◆ WORK INSTRUCTIONS:
Look through the listing below for the line containing "Several lookups on". Copy it and each line after it up to and including the line containing "Detect the purple", exactly, leaving out pictures.

◆ EXTRACTED ENTRIES:
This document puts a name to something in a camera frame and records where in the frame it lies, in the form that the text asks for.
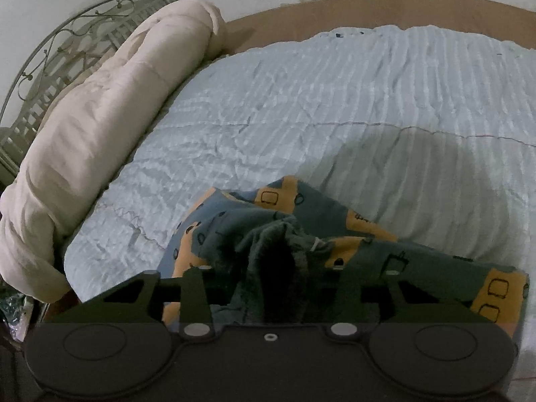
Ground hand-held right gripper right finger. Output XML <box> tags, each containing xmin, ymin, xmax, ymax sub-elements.
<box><xmin>324</xmin><ymin>273</ymin><xmax>487</xmax><ymax>339</ymax></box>

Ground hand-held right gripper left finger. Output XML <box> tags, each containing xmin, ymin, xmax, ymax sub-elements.
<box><xmin>79</xmin><ymin>267</ymin><xmax>215</xmax><ymax>341</ymax></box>

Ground blue car print pants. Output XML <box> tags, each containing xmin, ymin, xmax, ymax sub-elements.
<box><xmin>157</xmin><ymin>176</ymin><xmax>529</xmax><ymax>341</ymax></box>

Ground green patterned cloth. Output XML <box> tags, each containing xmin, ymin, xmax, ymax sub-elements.
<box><xmin>0</xmin><ymin>284</ymin><xmax>42</xmax><ymax>346</ymax></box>

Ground cream folded comforter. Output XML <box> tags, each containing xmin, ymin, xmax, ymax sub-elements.
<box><xmin>0</xmin><ymin>0</ymin><xmax>229</xmax><ymax>305</ymax></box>

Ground light blue quilted blanket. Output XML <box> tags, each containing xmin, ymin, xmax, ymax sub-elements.
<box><xmin>63</xmin><ymin>25</ymin><xmax>536</xmax><ymax>388</ymax></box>

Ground grey metal headboard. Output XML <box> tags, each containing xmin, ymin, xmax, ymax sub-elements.
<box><xmin>0</xmin><ymin>0</ymin><xmax>179</xmax><ymax>193</ymax></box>

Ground brown bed sheet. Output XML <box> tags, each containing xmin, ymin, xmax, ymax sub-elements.
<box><xmin>221</xmin><ymin>0</ymin><xmax>536</xmax><ymax>58</ymax></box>

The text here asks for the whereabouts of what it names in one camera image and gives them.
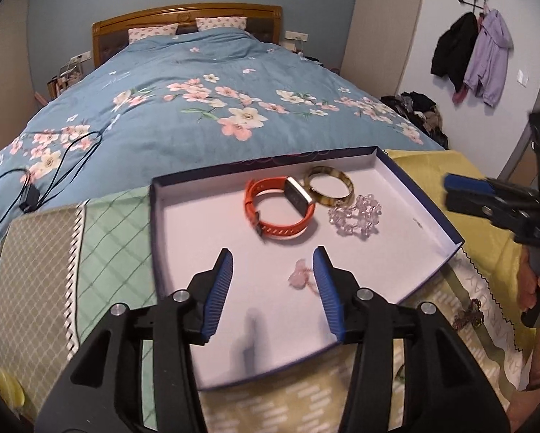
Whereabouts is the blue floral duvet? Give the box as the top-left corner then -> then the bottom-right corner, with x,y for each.
0,27 -> 447,298

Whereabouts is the yellow cloth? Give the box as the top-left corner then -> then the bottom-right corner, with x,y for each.
385,149 -> 540,353

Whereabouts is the black jacket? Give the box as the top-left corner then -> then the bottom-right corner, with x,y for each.
431,11 -> 479,93

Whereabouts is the black charger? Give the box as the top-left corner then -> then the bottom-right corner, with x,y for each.
19,185 -> 40,210

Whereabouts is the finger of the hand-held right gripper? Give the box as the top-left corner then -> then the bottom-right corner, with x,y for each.
444,172 -> 540,204
445,189 -> 530,232

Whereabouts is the green checked cloth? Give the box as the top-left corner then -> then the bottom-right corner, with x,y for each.
78,187 -> 160,353

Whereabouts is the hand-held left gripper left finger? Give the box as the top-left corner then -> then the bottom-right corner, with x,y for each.
34,248 -> 234,433

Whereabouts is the pink garment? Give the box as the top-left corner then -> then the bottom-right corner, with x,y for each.
452,9 -> 489,105

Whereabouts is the bedside clutter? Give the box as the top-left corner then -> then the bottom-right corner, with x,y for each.
47,54 -> 92,97

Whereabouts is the black cable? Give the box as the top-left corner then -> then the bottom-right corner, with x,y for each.
0,131 -> 104,253

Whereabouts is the orange smartwatch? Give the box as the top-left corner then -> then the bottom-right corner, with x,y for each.
244,177 -> 317,240

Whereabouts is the beige wardrobe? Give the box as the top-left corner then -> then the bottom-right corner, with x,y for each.
342,0 -> 428,100

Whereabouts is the clear bead bracelet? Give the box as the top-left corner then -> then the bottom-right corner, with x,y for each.
328,194 -> 383,238

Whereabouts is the pile of clothes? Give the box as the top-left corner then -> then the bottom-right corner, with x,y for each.
380,91 -> 450,149

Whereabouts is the olive dash-patterned cloth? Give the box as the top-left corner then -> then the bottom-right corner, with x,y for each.
144,275 -> 523,433

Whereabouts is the purple jacket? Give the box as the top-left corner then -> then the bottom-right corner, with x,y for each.
463,8 -> 514,108

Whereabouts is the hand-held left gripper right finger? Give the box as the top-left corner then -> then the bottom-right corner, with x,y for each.
313,244 -> 512,433

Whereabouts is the patterned pillow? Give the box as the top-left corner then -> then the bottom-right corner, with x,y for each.
128,23 -> 179,45
195,17 -> 247,32

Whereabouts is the dark blue box lid tray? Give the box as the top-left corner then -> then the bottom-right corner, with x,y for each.
150,145 -> 466,391

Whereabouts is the yellow round object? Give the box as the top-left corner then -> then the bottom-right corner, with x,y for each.
0,361 -> 25,409

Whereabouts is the person's right hand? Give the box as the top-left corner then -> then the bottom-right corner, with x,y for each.
519,248 -> 540,313

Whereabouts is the beige lattice cloth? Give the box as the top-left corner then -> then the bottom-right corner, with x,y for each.
0,203 -> 88,416

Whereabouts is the wooden headboard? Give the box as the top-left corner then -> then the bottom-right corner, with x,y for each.
92,4 -> 283,67

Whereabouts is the amber bangle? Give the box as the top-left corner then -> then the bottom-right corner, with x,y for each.
303,166 -> 354,207

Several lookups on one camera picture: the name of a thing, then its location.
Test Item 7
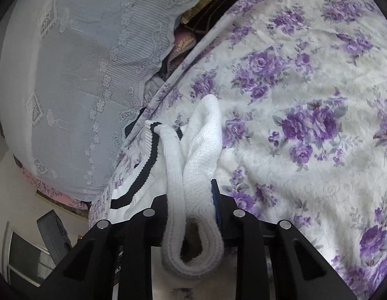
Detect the pink patterned cloth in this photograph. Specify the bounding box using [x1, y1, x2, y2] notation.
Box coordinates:
[167, 30, 198, 67]

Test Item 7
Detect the white lace cover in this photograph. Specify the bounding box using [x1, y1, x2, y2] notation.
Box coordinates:
[0, 0, 203, 202]

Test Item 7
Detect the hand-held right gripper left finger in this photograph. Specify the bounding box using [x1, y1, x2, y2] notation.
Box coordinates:
[15, 194, 169, 300]

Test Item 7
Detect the dark navy cloth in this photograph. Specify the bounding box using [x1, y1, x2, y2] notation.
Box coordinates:
[125, 108, 148, 139]

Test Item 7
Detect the grey folded cloth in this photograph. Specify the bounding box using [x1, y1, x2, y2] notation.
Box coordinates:
[146, 74, 166, 101]

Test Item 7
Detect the pink floral cloth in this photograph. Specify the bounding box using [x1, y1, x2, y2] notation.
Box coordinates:
[14, 154, 91, 214]

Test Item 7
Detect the purple floral bedsheet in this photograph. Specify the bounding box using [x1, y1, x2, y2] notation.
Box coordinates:
[87, 0, 387, 300]

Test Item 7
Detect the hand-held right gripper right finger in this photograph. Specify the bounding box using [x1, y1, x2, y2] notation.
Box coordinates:
[210, 179, 358, 300]

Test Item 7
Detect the white sweater with black stripes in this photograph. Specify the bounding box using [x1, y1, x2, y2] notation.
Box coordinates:
[107, 95, 227, 282]

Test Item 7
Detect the framed glass panel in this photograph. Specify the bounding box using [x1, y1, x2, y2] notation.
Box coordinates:
[3, 221, 58, 289]

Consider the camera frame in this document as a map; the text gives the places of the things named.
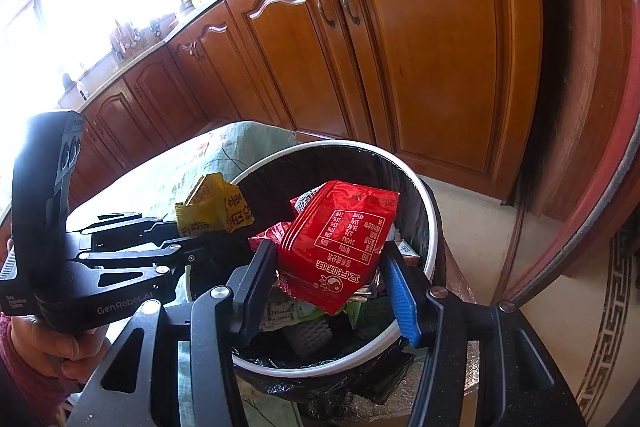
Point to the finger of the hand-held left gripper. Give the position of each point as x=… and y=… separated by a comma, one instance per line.
x=150, y=252
x=130, y=227

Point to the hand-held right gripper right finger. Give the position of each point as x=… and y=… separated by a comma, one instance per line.
x=402, y=297

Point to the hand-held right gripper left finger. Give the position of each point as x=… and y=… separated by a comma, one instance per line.
x=255, y=287

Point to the yellow snack wrapper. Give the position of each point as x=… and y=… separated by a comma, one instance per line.
x=210, y=207

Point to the red snack packet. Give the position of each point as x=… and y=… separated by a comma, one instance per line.
x=340, y=247

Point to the white rimmed trash bin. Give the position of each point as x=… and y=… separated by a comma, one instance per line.
x=327, y=143

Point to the person's left hand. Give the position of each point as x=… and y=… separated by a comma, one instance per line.
x=55, y=352

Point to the green and white snack wrapper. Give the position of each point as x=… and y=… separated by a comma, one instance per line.
x=285, y=312

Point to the teal floral tablecloth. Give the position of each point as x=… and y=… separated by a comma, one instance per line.
x=165, y=167

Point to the white foam net sleeve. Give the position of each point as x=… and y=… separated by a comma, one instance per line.
x=312, y=337

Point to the black bin bag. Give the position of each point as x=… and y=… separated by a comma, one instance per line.
x=350, y=387

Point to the kitchen utensil rack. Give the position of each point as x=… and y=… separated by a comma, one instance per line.
x=135, y=37

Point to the bright kitchen window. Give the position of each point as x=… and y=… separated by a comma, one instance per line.
x=75, y=7

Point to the wooden kitchen base cabinets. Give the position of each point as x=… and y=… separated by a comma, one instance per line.
x=425, y=57

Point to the reddish wooden glass door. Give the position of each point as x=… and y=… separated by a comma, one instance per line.
x=600, y=157

◆ SOLVED PROBLEM:
Several lookups on one camera picture: the name of a thing, then its location.
Test Item 7
Detect the pink patterned cloth in this photograph. Specify the bounding box using [x1, y1, x2, y2] notation.
Box coordinates:
[167, 30, 198, 67]

Test Item 7
Detect the white lace cover in this photograph. Specify the bounding box using [x1, y1, x2, y2] notation.
Box coordinates:
[0, 0, 203, 202]

Test Item 7
Detect the hand-held right gripper left finger in this photograph. Specify the bounding box using [x1, y1, x2, y2] notation.
Box coordinates:
[15, 194, 169, 300]

Test Item 7
Detect the dark navy cloth in this photograph. Specify the bounding box using [x1, y1, x2, y2] notation.
Box coordinates:
[125, 108, 148, 139]

Test Item 7
Detect the grey folded cloth in this photograph. Specify the bounding box using [x1, y1, x2, y2] notation.
Box coordinates:
[146, 74, 166, 101]

Test Item 7
Detect the pink floral cloth in this photograph. Specify the bounding box using [x1, y1, x2, y2] notation.
Box coordinates:
[14, 154, 91, 214]

Test Item 7
Detect the purple floral bedsheet in this photograph. Specify the bounding box using [x1, y1, x2, y2] notation.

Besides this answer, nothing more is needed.